- Born: April 14, 1959 (age 67) Szeged, Hungary
- Citizenship: Hungarian
- Education: Albert Szent-Györgyi Medical University
- Known for: The role of natural immunity in the skin The pathogenesisof inflammatory skin diseases Genomic investigations in the pathogenesis of multifactorial skin diseases immune system of the human skin psoriasis atopic dermatitis phototherapy
- Spouse(s): Dr. Keményné (Mrs. Kemény) Dr. Márta Vincze, teacher
- Children: Dr. Lajos Kemény (1988– ) Márta Kemény (1992– )
- Awards: Hermal Award (1996) Paul-Martini Award (1998) Award of the Hungarian Academy of Sciences (2010) Batthyány-Strattmann Award (2010) Otto Braun-Falco Medal (2010)
- Scientific career
- Fields: Clinical medicine Dermatology Venereology Allergology Cosmetology
- Workplaces: Department of Dermatology and Allergology, Albert Szent-Györgyi Health Center, Faculty of Medicine University of Szeged (SZTE), Szeged

= Lajos Kemény =

Hungarian physician and dermatologist (born 1959)

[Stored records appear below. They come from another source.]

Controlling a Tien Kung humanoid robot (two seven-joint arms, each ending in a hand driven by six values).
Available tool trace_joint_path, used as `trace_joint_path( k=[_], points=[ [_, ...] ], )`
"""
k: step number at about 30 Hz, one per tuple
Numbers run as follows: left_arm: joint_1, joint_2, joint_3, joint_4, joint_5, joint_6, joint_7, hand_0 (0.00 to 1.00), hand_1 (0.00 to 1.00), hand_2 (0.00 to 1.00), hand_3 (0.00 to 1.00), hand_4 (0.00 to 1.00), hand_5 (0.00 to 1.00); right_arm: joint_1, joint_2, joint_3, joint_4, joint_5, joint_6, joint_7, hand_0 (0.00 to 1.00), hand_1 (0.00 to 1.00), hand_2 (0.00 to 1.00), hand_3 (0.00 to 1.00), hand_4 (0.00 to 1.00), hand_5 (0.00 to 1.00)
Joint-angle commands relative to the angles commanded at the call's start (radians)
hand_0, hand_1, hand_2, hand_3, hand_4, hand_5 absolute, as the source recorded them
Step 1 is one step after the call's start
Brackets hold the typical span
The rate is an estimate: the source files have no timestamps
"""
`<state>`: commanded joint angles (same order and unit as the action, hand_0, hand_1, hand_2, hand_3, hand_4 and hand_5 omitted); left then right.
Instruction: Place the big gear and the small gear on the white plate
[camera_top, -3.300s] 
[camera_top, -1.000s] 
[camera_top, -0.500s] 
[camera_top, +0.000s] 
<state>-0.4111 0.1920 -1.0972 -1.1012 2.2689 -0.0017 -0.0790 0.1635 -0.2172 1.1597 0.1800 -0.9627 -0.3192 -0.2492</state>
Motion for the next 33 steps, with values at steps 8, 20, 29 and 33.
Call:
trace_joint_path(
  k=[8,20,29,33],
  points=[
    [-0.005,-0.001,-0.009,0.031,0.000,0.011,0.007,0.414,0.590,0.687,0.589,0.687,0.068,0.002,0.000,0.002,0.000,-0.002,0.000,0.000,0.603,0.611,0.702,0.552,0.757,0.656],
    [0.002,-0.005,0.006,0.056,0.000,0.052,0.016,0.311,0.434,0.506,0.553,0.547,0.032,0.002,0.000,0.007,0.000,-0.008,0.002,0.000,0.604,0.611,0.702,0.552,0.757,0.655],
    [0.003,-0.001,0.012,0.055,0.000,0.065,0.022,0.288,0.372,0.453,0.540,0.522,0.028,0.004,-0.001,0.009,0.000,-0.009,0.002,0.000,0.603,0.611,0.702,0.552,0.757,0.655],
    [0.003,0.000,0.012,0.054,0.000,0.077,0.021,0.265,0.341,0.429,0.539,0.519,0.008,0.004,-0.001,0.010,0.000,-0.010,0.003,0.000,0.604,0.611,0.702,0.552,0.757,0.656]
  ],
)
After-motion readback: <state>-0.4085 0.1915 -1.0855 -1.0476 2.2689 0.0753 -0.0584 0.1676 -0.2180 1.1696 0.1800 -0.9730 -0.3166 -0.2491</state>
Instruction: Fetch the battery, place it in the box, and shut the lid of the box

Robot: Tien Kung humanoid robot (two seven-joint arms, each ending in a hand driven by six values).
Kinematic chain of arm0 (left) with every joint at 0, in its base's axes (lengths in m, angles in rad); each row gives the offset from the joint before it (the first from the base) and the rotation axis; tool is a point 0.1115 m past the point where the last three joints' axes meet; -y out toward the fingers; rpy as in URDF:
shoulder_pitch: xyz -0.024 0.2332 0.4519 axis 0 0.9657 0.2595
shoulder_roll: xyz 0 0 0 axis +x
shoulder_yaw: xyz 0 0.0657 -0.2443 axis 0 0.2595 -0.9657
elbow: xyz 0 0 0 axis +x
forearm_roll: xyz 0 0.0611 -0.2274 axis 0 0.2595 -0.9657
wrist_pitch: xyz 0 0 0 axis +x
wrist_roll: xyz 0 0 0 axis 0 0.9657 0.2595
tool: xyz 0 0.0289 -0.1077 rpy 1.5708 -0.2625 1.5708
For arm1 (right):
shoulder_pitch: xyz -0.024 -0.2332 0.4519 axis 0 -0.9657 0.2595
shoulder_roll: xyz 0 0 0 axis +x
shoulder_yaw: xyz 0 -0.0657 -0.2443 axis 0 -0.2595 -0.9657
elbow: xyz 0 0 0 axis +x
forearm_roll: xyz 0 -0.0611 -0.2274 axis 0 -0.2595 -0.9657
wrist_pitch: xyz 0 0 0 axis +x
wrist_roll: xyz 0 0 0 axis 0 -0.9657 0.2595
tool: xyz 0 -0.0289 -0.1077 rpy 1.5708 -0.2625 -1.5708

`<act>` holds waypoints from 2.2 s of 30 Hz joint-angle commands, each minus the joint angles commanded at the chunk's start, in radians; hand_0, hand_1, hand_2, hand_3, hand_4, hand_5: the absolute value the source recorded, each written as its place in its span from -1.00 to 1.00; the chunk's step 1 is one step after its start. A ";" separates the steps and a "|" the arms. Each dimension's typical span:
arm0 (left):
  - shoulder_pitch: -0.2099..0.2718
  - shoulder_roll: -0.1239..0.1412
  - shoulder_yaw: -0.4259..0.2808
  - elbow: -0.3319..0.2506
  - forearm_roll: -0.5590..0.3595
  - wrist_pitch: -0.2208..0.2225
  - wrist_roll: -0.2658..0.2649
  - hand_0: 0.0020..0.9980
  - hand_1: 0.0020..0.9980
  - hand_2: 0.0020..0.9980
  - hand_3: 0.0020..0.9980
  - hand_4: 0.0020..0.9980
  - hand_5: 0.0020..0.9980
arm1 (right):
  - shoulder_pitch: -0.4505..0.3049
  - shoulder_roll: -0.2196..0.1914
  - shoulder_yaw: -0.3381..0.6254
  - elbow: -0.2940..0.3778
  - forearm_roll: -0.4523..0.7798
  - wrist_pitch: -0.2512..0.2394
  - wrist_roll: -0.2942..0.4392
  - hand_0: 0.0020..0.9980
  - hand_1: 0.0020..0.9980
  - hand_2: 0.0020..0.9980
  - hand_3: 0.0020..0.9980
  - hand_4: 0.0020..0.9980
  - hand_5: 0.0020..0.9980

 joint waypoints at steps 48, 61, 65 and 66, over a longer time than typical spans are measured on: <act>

Lajos Kemény (/hu/; born 14 April 1959) is a Hungarian dermatologist, venereologist, allergologist, medical researcher, full professor and the Head of the Department of Dermatology and Allergology, the director of the Albert Szent-Györgyi Health Center, Faculty of Medicine, University of Szeged and the Vice-Rector for Science, Research Development and Innovation. He is a notable and respected scientist both in Hungary and around the world.

==Life==
Lajos Kemény was born on 14 April 1959 in Szeged.
He graduated from the Albert Szent-Györgyi Medical University, Szeged in 1983.
He has been working at the Department of Dermatology and Allergology, University of Szeged (until 2000 Albert Szent-Györgyi Medical University) since his graduation.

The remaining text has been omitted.